# 326 intake/exhause parts list



## GhostTown (Jan 25, 2011)

I'm hoping for you guys to take a look at a parts list that I've assembled for my Lemans before I do any buying. What I am most worried about is the carburetor, followed by the cam. I've read somewhere, but now I can't find it, that Edelbrock carbs don't work well on 326 engines. Something to do with the jetting? Also, I read that 326's are sensitive to cam changes. I would like it to have a _bit_ of a lope at idle, but I'd rather not risk poor performance or reliability. Is the one I have listed too much? 

Carb:
Edelbrock 1406 Edelbrock Performer Carburetors

Intake:
Edelbrock 2156 Edelbrock Performer Manifolds for Pontiac

Cam:
Edelbrock 7157 Edelbrock Performer RPM Camshaft Kits

Exhaust manifolds:
RM-1-OS D-Port Ram Air Style Factory Headers - Oversized 64-67 GTO plus other apps - D-port Head - Factory Headers - Pontiac


----------



## rickm (Feb 8, 2012)

im no engine expert and by no means am i trying to insult you, but your only going to get so much performance out of a 326 motor. you might want to invest on a 389-455 motor depending on how period correct you want to be..


----------



## GhostTown (Jan 25, 2011)

Yeah, I realize that. I'm not going to the races here. My mother bought this car brand new and I intend to keep this low mileage engine in it for a good long time. 
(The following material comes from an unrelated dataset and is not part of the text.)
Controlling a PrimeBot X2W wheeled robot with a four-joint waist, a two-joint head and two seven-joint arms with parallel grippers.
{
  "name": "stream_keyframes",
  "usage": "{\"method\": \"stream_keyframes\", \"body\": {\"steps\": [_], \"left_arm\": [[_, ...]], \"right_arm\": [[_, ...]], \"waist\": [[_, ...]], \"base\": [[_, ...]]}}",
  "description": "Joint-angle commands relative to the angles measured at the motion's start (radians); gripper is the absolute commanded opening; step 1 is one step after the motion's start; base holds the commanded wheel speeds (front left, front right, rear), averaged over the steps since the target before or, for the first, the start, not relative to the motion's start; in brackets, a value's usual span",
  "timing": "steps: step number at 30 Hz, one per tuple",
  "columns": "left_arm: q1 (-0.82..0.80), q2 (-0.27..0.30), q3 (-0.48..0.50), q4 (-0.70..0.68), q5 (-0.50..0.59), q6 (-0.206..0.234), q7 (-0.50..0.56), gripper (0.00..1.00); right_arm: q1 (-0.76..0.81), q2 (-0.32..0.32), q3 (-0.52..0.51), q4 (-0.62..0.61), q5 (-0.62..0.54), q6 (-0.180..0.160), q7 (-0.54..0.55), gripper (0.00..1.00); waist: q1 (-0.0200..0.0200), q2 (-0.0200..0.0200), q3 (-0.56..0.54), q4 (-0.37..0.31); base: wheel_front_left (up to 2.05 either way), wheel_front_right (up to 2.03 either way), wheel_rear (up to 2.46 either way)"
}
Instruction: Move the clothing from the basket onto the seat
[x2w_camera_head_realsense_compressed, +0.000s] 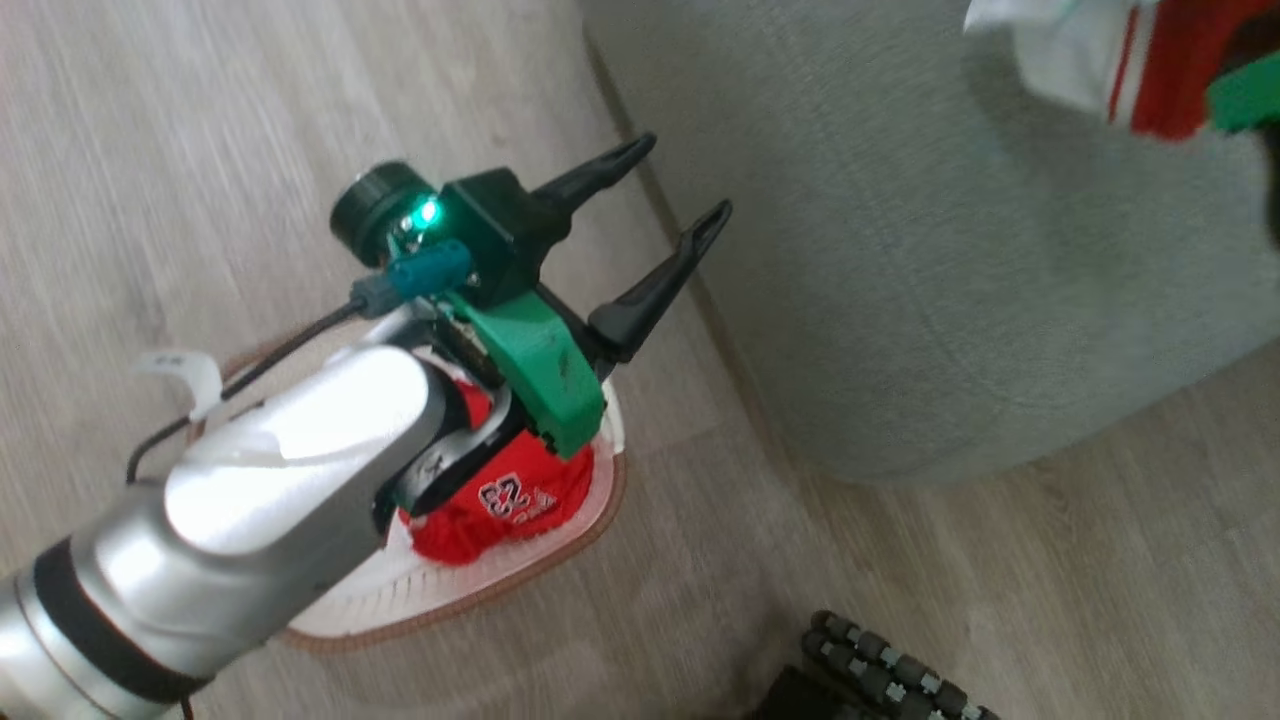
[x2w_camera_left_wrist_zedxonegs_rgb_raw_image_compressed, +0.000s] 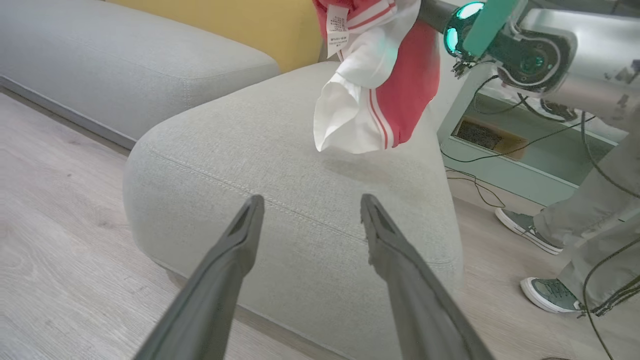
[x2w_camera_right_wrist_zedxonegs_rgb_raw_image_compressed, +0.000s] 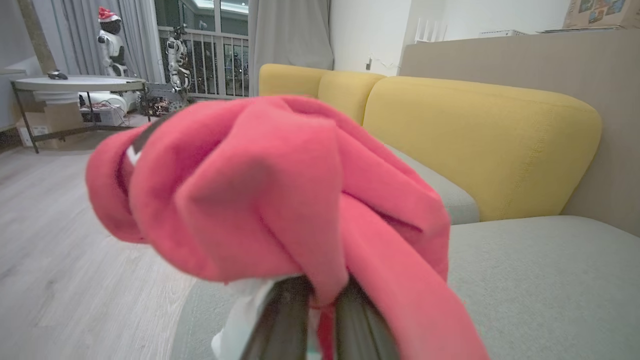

I simply want to put a 4 barrel on it, and better exhaust manifolds. The cam swap idea is meant to simply exaggerate on the 60's muscle car sound.


----------



## rickm (Feb 8, 2012)

wow, thats awsome its been in your family since new. why dont you put a pontiac intake with a carter afb? like a 326 h.o. that would be cool..


----------



## GhostTown (Jan 25, 2011)

rickm said:


> wow, thats awsome its been in your family since new. why dont you put a pontiac intake with a carter afb? like a 326 h.o. that would be cool..


That is kind of what I had in mind, 'cept I don't know what "afb" means. o


----------



## ALKYGTO (Mar 29, 2010)

Afb= aluminum four barrel, manufactured by Carter Carburetors (RIP) the E carbs are basically Carter carbs so you are good there. 

Manifold selection is good too or you could run a cast iron Pontiac. Personally I like the aluminum because it cuts a little weight but cost a little more and won't offer any more performance than the factory piece.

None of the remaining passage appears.